Mama terdiam. Ia khawatir saat melihat wajah bungsunya itu pucat pasi dan tubuhnya gemetar. Dengan sayang wanita itu membimbing bungsunya itu pulang.
@@@

Tiga bulan kemudian…
“Aduuuh, Ma. Perih nih, sakit, hssst…” rengek Raka tiba-tiba.
Mama terkejut. Dan sontak menghentikan membaca majalah wanita kesayangannya.
“Kenapa lagi, Ka? Sakit gigi lagi? Kan udah dicabut, heran…” ucapnya tak habis pikir.
Raka menggeleng lemah. “Bukan, Ma. Tapi ini salah Mama…”
“Loh, kok Mama yang disalahin” protes Mama heran.
“Iyalah, Mama kan jarang beli buah yang mengandung vitamin C”

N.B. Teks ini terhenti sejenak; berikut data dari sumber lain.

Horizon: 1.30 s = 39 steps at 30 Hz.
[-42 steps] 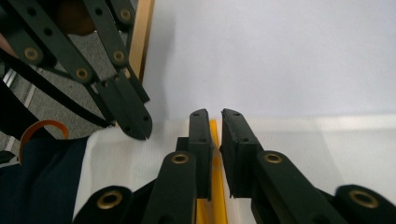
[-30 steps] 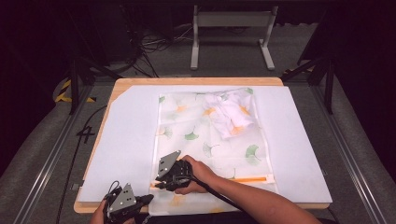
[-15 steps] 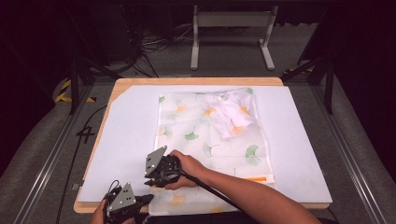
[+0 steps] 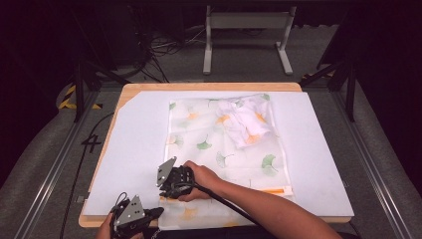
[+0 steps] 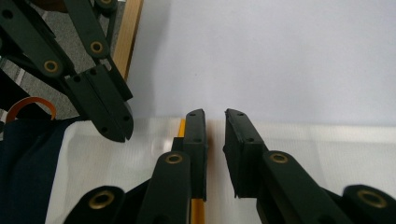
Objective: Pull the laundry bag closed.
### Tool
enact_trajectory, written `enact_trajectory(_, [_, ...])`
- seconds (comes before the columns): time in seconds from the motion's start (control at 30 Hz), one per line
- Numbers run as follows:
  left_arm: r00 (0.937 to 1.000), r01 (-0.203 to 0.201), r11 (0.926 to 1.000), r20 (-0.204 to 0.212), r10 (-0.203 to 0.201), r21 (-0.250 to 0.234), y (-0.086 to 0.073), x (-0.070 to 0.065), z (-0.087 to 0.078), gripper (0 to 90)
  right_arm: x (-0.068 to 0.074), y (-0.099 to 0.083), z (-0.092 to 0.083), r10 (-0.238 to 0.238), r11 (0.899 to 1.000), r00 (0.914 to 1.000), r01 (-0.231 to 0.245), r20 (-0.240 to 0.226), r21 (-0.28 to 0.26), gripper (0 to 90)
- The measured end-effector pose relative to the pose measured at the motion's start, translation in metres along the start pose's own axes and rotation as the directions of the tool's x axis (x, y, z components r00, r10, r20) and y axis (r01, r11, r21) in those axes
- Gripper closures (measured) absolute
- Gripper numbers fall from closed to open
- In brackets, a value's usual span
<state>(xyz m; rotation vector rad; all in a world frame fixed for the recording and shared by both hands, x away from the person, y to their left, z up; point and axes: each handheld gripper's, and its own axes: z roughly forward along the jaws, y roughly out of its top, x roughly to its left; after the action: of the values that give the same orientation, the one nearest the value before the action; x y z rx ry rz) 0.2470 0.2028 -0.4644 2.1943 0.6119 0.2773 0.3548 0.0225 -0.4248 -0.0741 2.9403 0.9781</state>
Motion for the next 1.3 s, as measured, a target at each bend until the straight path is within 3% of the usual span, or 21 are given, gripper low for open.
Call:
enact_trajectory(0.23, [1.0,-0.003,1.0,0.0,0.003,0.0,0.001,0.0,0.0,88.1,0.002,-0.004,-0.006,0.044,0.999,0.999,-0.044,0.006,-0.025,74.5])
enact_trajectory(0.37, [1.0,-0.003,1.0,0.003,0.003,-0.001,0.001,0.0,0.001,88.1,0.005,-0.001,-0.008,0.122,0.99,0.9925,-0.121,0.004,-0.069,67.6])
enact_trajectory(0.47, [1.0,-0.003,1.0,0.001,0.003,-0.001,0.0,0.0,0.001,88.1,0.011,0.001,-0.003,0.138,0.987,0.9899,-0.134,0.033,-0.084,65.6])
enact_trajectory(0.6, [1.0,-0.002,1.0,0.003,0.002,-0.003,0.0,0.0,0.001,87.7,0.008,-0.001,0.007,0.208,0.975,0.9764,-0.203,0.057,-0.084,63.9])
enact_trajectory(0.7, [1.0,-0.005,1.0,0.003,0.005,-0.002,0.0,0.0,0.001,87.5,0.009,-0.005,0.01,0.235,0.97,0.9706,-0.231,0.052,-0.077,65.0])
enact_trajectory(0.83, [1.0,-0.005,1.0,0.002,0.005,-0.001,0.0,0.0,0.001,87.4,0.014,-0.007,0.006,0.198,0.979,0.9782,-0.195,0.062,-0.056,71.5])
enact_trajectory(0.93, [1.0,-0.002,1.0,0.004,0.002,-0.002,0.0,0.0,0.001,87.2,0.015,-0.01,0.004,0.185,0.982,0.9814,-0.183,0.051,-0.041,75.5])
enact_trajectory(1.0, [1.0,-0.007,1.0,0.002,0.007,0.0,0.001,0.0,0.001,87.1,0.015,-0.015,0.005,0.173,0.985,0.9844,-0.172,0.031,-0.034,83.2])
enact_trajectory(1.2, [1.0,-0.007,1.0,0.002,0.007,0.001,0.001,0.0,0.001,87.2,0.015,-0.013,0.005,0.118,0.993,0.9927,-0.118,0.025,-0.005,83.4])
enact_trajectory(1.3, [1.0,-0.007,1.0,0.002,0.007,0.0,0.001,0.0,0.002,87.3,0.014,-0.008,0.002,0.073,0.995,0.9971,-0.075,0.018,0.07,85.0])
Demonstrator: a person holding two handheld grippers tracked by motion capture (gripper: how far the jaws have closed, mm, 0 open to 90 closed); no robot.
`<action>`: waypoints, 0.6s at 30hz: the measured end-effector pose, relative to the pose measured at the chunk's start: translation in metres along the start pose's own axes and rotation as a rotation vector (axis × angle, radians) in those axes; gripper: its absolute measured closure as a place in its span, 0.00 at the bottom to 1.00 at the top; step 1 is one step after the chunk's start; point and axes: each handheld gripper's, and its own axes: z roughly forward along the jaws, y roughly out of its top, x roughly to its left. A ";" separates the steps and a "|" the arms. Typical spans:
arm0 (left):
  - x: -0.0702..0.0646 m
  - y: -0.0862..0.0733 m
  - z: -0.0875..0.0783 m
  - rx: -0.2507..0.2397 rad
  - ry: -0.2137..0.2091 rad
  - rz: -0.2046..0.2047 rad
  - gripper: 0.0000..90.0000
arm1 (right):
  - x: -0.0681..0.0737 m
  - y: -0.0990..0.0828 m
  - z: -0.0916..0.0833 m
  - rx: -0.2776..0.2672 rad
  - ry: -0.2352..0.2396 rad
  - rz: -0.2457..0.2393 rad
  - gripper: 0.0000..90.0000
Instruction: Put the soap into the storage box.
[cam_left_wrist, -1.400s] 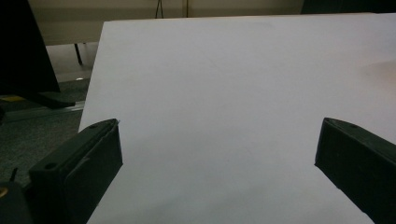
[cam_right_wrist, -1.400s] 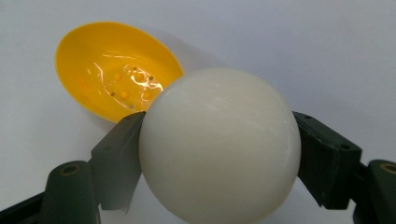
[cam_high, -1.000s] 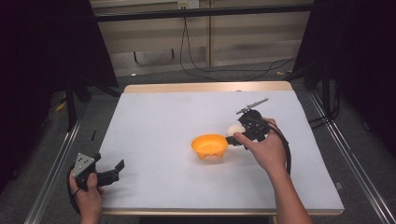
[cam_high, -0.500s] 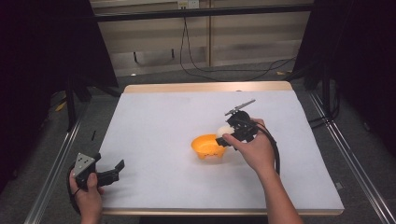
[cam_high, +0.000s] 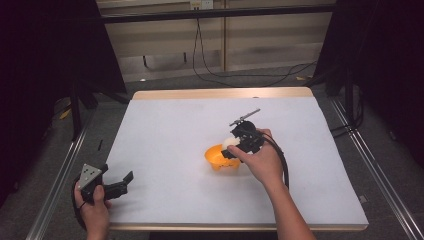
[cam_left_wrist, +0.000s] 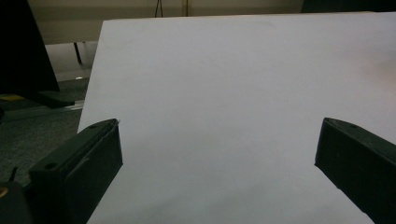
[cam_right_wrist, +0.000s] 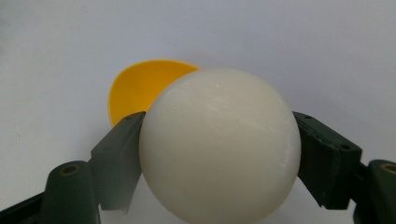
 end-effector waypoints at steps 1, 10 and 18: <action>0.000 0.000 0.000 0.000 0.000 0.003 0.01 | 0.000 0.000 0.001 0.000 -0.004 -0.002 0.27; 0.000 0.000 0.000 -0.001 -0.004 -0.003 0.01 | 0.005 0.001 0.016 0.035 -0.020 0.007 0.27; 0.001 0.000 0.000 0.001 -0.005 -0.003 0.01 | 0.008 0.003 0.023 0.060 -0.021 0.029 0.27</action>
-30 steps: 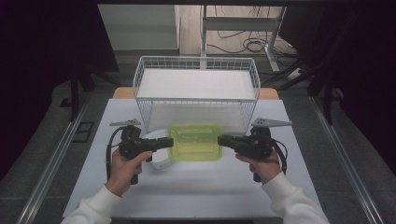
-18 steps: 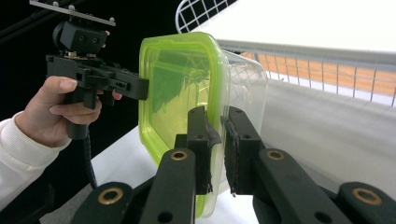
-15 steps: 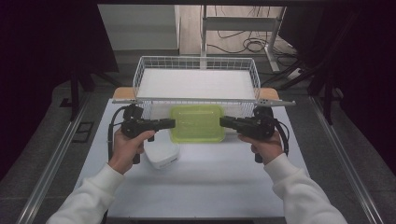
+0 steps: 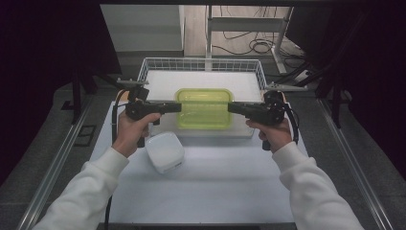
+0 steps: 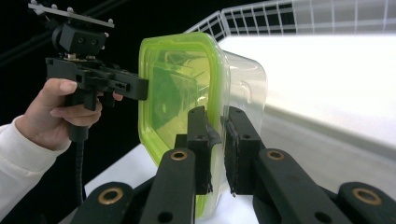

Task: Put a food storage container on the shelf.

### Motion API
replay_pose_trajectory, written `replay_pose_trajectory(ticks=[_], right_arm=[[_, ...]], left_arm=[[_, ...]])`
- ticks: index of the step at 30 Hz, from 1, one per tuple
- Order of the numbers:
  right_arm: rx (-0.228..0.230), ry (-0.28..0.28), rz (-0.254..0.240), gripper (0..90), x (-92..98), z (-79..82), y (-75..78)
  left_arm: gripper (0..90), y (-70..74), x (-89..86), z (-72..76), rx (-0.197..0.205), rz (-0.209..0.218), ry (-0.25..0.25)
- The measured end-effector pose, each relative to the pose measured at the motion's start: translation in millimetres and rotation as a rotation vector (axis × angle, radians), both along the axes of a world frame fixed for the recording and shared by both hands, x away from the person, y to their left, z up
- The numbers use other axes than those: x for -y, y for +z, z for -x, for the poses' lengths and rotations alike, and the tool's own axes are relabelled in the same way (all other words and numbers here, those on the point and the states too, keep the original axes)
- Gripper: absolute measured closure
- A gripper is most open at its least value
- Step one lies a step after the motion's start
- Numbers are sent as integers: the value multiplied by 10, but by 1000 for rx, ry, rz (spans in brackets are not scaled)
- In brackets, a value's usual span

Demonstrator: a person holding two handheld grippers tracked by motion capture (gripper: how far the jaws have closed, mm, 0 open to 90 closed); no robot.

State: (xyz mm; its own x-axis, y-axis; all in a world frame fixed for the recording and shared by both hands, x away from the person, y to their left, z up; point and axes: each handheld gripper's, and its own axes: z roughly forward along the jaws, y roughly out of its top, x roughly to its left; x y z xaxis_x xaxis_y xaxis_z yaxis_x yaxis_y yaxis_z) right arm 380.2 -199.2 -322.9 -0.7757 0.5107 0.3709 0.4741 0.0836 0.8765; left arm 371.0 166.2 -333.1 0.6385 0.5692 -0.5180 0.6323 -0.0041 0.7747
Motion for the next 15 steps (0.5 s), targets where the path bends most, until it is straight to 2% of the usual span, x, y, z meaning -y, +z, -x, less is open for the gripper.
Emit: replay_pose_trajectory(ticks=[1, 3, 6, 9, 10, 11, 12, 13, 15], right_arm=[[2, -3, -3, 808, 7, -80, 55], [2, -5, -4, 808, 6, -108, 74], [-1, -14, -7, 808, -13, -252, 154], [1, -17, -5, 809, -29, -327, 194], [-2, -16, -11, 808, -34, -394, 223], [-2, -16, -11, 808, -34, -394, 223], [-6, -15, -15, 808, -34, -475, 252], [-6, -15, -15, 808, -34, -475, 252], [-15, -10, -28, 807, -28, -586, 277]], left_arm=[[801, 48, 3, -56, 4, -5, 2], [801, 77, 2, -95, 6, -9, 1], [801, 166, -19, -251, 0, -14, -1], [801, 202, -29, -325, 1, -16, -1], [801, 235, -33, -400, 2, -14, 0], [801, 235, -33, -400, 2, -14, 0], [801, 265, -34, -476, -5, -8, 4], [801, 265, -34, -476, -5, -8, 4], [801, 318, -39, -591, -15, -10, 3]])
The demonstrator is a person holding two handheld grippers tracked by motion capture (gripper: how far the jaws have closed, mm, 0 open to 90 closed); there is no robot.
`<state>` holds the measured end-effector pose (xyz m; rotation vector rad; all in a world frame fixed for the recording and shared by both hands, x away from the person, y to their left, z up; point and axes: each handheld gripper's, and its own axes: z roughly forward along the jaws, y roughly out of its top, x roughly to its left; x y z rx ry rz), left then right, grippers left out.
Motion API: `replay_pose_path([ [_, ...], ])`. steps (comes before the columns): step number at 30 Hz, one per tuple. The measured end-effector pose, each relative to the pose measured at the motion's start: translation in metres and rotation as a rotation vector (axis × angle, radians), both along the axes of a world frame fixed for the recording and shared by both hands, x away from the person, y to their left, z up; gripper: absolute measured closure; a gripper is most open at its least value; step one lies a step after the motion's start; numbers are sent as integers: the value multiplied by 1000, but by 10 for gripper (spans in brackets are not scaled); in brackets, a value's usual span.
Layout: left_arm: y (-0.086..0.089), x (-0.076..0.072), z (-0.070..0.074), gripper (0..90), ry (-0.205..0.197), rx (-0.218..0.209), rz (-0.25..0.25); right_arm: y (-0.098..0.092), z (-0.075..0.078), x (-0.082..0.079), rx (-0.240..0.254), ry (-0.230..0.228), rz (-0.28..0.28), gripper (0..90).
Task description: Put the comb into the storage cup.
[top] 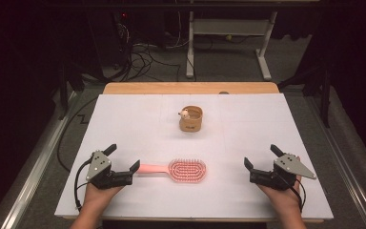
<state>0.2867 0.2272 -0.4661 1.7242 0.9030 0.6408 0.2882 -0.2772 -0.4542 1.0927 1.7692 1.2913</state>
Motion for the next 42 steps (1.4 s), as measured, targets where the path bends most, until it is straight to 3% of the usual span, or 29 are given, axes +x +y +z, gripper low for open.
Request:
replay_pose_path([
  [4, 1, 1, -1, 0, 9, 5, 4, -1, 0, 0, 1, -3, 6, 3],
  [8, 4, 4, 0, 0, 0, -18, 29, -3, -3, 0, -5, 5, 7, 3],
  [11, 5, 8, -2, 0, 37, -6, 25, -7, -5, 2, -5, 17, 1, 3],
  [13, 4, 7, -3, 0, 42, 1, 21, -7, -5, 2, -9, 20, -1, 3],
  [17, 5, 5, 0, 16, 22, -3, 17, -9, -4, 2, -16, 16, -8, 3],
  [21, 7, 3, 2, 67, 19, 0, 5, -10, -1, 3, 5, 14, -5, 3],
  [23, 8, 3, 2, 94, 24, -2, 3, -9, 0, 3, -7, 5, -6, 3],
  [25, 12, 2, 2, 137, 46, -41, -10, -8, 0, 3, -5, 7, -6, 3],
  [29, 14, 1, 2, 162, 48, -55, -17, -7, 0, 1, -11, 8, -9, 3],
  [34, 13, 2, 1, 278, 71, -57, -50, -6, 0, 0, -22, 6, -19, 3],
  [36, 12, 3, 1, 420, 80, -45, -73, -6, 0, 0, -21, 7, -17, 3],
  [38, 9, 2, 2, 463, 78, -10, -65, -6, 0, 0, -23, 10, -15, 3],
  [39, 6, 3, 2, 558, 93, -5, -76, -5, -1, 0, -28, 10, -9, 4],
  [42, 2, 6, 1, 646, 121, 6, -96, -5, -1, 1, -27, 10, -4, 4],
])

Mama menautkan alisnya. Bingung.
“Apa hubungannya buah-buahan sama sakitmu itu, Ka?” ucapnya tambah bingung dan tak mengerti. “Perasaan Mama rajin beli buah yang mengandung vitamin C. Tuh, di kulkas ada, nanas, jeruk, mangga, tomat…” cerocos Mama semangat.
“Ya, adalah, Ma. Ck…Raka sariawan, Ma…” ucapnya memelas.
“Oooh…” Mama ber-o panjang. “Sariawan, hehe…” Mama tertawa geli.
Raka cemberut.
“Gimana sih, Mama. Anaknya sedang menderita malah diketawain…”
“Habis sakitmu lucu sih, gigi sembuh, eee…sariawan tumbuh, hehe…” kembali Mama terkekeh geli.
Raka semakin cemberut.
“Tau nih, kesehatan mulut udah dijaga. Tapi penyakit, tetep saja ada. Tobaaat…!!!